## DIRECTIONS
Starting with the line that contains "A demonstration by" and stopping after the line that contains "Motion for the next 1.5", copy the entries below exactly. Include nothing else.
THE RECORDS START
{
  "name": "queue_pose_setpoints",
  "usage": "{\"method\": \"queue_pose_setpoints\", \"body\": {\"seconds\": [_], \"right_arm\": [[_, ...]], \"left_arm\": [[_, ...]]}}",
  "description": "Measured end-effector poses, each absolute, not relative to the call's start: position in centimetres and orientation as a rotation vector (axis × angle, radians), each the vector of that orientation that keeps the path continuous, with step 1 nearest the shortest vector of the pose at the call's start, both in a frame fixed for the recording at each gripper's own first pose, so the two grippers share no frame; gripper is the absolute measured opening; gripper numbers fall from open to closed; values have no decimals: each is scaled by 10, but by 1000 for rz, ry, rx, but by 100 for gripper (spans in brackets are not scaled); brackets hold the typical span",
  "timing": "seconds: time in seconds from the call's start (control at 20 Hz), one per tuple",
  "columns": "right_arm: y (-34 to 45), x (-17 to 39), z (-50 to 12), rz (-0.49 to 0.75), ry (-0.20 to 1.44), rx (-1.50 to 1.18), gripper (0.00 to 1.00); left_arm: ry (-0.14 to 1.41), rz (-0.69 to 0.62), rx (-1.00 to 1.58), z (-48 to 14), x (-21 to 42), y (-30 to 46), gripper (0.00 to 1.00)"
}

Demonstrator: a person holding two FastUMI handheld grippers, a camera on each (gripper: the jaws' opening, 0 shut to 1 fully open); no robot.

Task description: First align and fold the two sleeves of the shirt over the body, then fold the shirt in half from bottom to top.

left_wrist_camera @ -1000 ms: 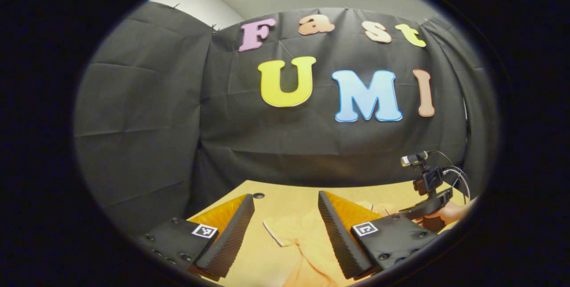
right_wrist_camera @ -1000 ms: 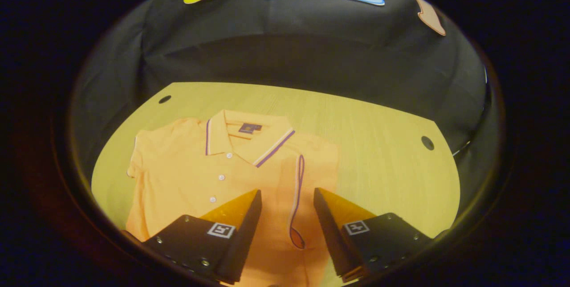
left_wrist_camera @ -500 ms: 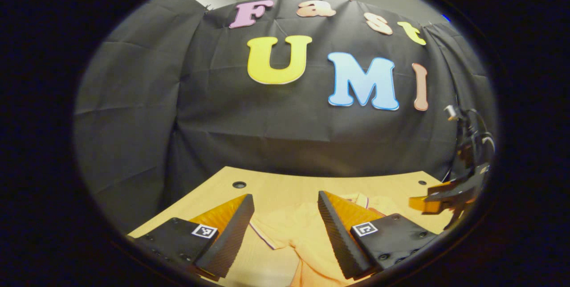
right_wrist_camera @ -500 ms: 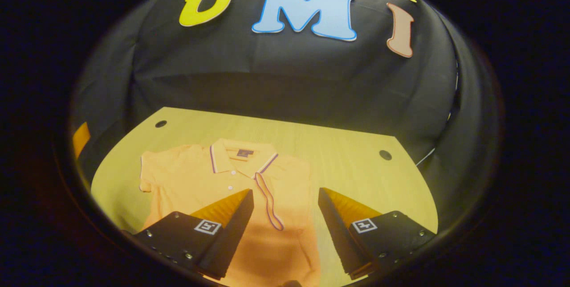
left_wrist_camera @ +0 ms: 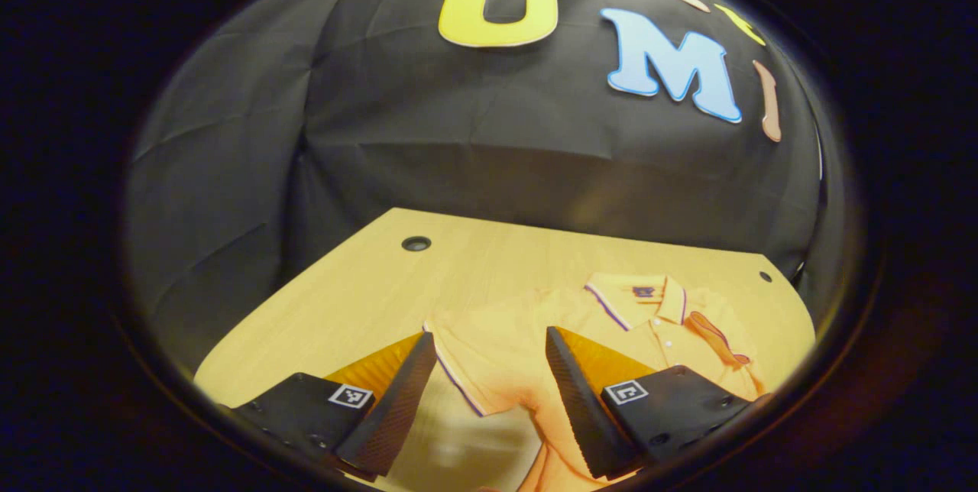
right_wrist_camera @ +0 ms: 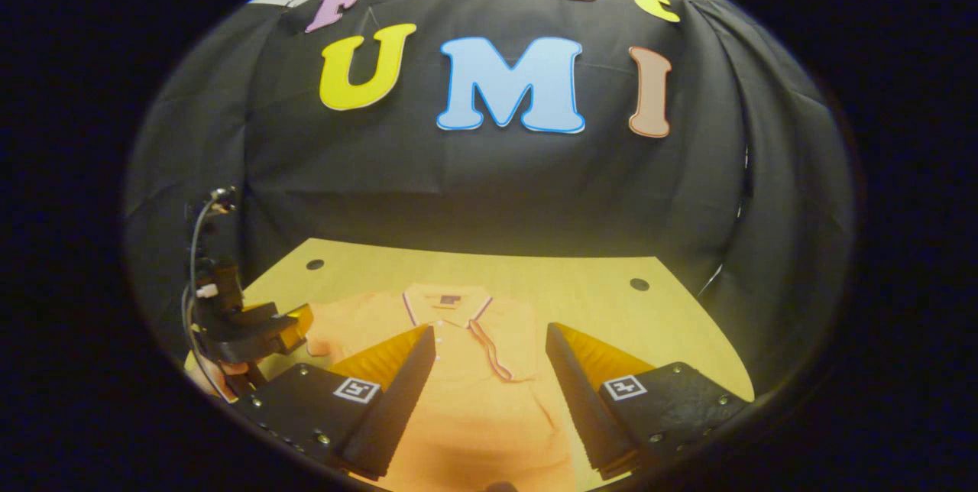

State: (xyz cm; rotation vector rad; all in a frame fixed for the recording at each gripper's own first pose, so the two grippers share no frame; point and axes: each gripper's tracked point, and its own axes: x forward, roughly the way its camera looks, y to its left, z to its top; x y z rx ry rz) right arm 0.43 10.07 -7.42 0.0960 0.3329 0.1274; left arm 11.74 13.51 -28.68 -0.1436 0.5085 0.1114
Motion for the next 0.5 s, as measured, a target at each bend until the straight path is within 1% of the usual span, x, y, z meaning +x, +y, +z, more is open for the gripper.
{"method": "queue_pose_setpoints", "body": {"seconds": [0.2, 0.5], "right_arm": [[98, -15, -72, 139, 331, 104, 90], [100, -37, -82, 158, 369, 135, 90]], "left_arm": [[551, 172, -163, -316, 141, 151, 94], [626, 207, -146, -355, 164, 167, 94]]}}
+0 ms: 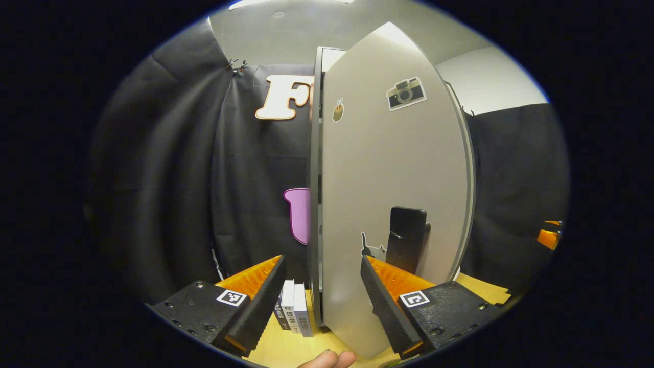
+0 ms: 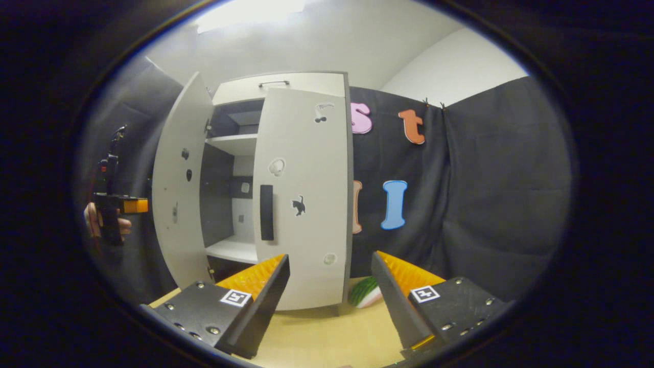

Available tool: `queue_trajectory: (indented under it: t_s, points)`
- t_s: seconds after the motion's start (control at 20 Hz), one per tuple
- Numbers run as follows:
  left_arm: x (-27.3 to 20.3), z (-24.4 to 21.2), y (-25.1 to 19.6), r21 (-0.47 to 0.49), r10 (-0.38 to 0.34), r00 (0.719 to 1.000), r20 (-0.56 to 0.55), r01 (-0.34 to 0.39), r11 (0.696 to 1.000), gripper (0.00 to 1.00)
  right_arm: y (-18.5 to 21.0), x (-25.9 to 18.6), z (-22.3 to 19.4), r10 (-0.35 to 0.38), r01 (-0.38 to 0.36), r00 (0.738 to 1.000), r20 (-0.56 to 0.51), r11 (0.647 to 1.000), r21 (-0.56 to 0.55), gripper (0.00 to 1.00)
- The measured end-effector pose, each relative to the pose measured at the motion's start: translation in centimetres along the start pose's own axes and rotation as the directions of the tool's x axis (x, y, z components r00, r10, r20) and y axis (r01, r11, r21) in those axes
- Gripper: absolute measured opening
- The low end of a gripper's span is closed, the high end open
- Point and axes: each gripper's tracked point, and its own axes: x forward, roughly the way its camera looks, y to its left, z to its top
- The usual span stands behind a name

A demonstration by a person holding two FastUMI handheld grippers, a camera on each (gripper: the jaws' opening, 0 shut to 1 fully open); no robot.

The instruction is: Grasp the bottle in the cabinet with the left hand and place it on the coaster, then close the right door with the right hand and the left door with the left hand.

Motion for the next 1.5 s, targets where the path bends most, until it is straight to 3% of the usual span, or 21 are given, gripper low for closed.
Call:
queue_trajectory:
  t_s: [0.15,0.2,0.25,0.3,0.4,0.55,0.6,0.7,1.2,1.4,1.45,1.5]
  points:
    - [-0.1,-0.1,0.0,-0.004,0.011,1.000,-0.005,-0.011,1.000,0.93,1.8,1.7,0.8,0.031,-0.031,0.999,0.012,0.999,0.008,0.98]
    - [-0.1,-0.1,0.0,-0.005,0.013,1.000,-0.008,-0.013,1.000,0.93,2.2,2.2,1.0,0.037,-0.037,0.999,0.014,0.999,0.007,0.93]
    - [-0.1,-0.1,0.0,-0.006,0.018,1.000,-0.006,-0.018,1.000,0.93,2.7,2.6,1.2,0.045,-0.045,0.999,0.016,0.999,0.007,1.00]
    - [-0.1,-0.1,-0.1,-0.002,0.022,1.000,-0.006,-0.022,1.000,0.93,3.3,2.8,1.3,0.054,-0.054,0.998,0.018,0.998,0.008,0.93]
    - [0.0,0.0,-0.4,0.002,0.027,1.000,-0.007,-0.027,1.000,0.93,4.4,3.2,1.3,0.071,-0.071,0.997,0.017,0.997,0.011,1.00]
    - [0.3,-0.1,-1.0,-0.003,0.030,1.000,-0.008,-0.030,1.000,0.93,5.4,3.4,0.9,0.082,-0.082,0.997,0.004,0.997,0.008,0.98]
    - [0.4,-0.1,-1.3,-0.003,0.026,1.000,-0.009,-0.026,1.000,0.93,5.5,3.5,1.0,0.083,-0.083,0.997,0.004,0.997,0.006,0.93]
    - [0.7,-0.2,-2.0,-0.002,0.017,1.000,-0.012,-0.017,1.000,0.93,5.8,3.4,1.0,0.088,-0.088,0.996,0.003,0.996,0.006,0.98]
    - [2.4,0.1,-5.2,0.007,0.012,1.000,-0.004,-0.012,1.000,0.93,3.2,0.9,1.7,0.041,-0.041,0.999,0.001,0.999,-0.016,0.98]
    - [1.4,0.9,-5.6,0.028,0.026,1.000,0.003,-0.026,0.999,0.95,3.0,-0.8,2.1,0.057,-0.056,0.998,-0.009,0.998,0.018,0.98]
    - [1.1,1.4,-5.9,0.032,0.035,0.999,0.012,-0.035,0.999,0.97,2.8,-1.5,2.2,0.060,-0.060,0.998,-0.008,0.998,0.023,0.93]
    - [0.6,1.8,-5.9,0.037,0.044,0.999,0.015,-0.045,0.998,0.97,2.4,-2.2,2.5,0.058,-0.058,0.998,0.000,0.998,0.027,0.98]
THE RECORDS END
## RESPONSE
A demonstration by a person holding two FastUMI handheld grippers, a camera on each (gripper: the jaws' opening, 0 shut to 1 fully open); no robot.

The instruction is: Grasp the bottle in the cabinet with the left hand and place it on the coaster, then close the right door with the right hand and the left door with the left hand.

Motion for the next 1.5 s, targets where the path bends most, until it is straight to 3% of the usual span, or 21 are given, gripper low for closed.

This completes the exercise.